According to the Bureau of Labor Statistics, demand for Secondary School Teachers – a category that includes Drama Teachers – is increasing as the population grows. This projected 6 percent growth will amount for 28,400 teacher openings through 2024, although many of these may go to professionals who teach more standardized subjects, such as math and English.

Any successful Drama Teacher job search begins with crafting a high-quality resume that highlights your skills and experience. For guidance on creating a resume, take a look at JobHero’s library of Drama Teacher resume samples.

Once your resume is in order, search jobs online for Drama Teacher opportunities. As you look for openings, be sure to leverage your professional network, including people you met in school or through an internship.

When applying for Drama Teacher jobs, write a cover letter that expresses your interest in the position and highlights your qualifications and what you will bring to the role. Need some cover letter inspiration? Check out our library of cover letter samples.

How Much Do Drama Teachers Get Paid?

Secondary School Teachers, including Drama Teachers, are typically paid an annual salary, with the median annual wage in the United States being $57,200. The lowest-paid Drama Teachers makes about $37,800, while the highest-paid can earn more than $91,000.
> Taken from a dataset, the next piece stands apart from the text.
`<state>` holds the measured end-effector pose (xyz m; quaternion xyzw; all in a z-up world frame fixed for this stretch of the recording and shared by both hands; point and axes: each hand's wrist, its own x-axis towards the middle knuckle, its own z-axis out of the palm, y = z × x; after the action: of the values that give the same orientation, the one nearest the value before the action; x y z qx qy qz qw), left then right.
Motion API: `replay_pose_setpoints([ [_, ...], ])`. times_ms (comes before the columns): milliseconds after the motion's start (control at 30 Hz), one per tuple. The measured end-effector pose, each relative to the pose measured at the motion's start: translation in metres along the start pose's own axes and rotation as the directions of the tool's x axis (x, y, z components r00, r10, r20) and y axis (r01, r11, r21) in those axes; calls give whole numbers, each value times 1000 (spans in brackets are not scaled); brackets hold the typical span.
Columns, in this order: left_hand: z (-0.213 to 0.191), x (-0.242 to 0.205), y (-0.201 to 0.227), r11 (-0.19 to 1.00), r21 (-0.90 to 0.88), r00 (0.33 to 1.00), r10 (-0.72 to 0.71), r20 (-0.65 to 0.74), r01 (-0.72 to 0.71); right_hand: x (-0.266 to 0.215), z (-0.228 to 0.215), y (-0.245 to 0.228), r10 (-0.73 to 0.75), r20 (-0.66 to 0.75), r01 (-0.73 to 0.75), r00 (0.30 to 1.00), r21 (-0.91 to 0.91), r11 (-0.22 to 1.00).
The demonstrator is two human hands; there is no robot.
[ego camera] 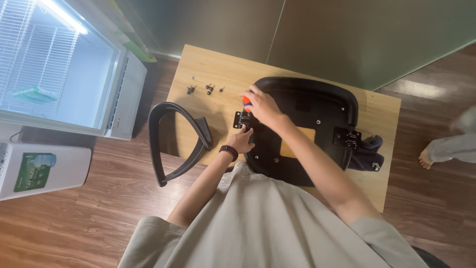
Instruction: The person assembles an office chair seat on the floor, using a screwdriver to drive screws into a metal bracket on the underside of the seat. They hold the bracket in place, pick up screws from the board, and reposition the detached armrest while tightening fasteners.
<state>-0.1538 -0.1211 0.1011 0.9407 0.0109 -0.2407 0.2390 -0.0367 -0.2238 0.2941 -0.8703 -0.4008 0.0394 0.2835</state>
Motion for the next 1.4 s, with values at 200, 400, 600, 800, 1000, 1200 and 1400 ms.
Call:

Top 10 States for Drama Teacher  Salary

Drama Teachers in the following states make the highest median annual wage in the U.S.

    Alaska

    $76,600

    New York

    $76,600

    Connecticut

    $75,300

    California

    $74,800

    Massachusetts

    $71,600

    New Jersey

    $71,600

    Rhoda Island

    $67,900

    Illinois

    $66,300

    Washington

    $64,000

    Maryland

    $63,700

    Drama Teacher Resources

    We put together this list of additional resources to help you as you continue to explore a career as a Drama Teacher.

    Professional Groups

    The Educational Theatre Association (EdTA)
    A national nonprofit organization with a mission to shape lives through theatre education

    American Alliance for Theatre and Education
    An organization made up K-16 educators and theatre professionals dedicated to the promotion of theatre education

    Association for Theatre in Higher Education
    The professional membership organization for higher education theatre programs and the individuals working in them

    Arts Education Partnership
    Provides information and updates about current and emerging arts education policies, issues, and events at the national, state, and local levels

    On the Web

    Theatrefolk
    Lesson plans for Drama Teachers

    Drama Start
    Aims to share ideas for teaching drama to young children from the age of three to eight

    The Drama Teacher
    Packed with resources for drama and theatre teachers at all levels of education

    Drama Teacher Books

    Teaching Drama: The Essential Handbook
    A resource with 16 ready-to-go lesson plans that will provide teachers with the tools they need to build their kids into incredible actors

    The Drama Teacher's Survival Guide: A Complete Handbook for Play Direction
    Provides detailed, step-by-step information, examples and suggestions about how to direct a school drama program

    The Drama Teacher's Survival Guide #2
    Activities, exercises, and techniques for the theatre classroom. This is follow up to the wildly popular Drama Teacher's Survival Guide.